▶ _INSTRUCTIONS FOR THE TASK_:
Lines containing the word "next" are to be copied from the data below.

▶ _DATASET ENTRIES_:

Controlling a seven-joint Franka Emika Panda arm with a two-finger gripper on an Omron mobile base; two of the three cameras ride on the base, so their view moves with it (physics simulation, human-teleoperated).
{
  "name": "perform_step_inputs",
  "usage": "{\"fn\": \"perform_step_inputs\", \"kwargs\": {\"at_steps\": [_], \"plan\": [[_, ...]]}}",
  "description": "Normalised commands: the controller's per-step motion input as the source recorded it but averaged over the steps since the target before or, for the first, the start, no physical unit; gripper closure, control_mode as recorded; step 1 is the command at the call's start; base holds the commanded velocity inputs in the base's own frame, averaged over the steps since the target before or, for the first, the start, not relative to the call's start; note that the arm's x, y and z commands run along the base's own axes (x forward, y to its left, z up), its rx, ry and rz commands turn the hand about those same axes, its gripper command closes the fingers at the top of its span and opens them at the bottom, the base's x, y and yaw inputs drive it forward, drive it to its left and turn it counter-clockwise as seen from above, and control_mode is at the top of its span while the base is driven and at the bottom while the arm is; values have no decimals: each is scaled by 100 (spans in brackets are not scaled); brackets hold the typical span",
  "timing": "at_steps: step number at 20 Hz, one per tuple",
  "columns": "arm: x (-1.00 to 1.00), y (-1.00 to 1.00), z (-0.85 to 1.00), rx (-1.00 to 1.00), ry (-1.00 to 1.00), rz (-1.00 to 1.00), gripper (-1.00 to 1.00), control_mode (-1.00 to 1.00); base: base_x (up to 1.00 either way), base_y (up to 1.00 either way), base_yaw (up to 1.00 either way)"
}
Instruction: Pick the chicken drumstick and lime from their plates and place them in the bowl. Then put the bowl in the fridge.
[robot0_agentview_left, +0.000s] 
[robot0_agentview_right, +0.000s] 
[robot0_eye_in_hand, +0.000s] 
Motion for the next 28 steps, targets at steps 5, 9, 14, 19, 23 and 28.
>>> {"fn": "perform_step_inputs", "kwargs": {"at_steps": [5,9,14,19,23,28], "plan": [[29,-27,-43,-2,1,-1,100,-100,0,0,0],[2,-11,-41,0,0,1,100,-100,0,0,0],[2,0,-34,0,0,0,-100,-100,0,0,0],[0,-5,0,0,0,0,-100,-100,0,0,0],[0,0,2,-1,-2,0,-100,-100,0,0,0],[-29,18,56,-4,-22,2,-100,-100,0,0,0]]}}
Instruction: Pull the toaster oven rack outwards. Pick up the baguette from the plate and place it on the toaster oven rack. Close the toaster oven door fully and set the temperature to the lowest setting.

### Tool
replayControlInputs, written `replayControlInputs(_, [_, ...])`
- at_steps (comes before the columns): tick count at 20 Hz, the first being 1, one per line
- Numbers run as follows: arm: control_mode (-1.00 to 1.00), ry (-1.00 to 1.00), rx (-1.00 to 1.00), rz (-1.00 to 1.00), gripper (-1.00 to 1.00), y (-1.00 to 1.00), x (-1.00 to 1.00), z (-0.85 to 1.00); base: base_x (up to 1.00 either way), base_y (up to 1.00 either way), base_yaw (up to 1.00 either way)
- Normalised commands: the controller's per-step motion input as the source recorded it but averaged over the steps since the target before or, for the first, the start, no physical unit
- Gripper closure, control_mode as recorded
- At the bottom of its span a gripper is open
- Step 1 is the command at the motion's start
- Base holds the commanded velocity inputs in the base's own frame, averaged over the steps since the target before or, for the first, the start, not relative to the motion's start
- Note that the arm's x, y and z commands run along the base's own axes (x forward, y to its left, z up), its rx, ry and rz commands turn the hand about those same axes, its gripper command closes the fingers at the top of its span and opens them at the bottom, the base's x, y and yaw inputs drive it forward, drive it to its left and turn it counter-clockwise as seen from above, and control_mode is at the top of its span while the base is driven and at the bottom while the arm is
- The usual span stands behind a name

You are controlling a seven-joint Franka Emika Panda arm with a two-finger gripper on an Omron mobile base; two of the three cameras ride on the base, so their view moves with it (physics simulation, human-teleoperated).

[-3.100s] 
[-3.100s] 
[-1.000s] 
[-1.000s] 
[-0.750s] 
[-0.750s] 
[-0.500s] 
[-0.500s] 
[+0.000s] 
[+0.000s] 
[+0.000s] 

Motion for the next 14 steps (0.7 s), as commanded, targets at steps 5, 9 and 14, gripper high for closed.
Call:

▶ _TASK ANSWER_:
Motion for the next 28 steps, targets at steps 5, 9, 14, 19, 23 and 28.
Motion for the next 14 steps (0.7 s), as commanded, targets at steps 5, 9 and 14, gripper high for closed.

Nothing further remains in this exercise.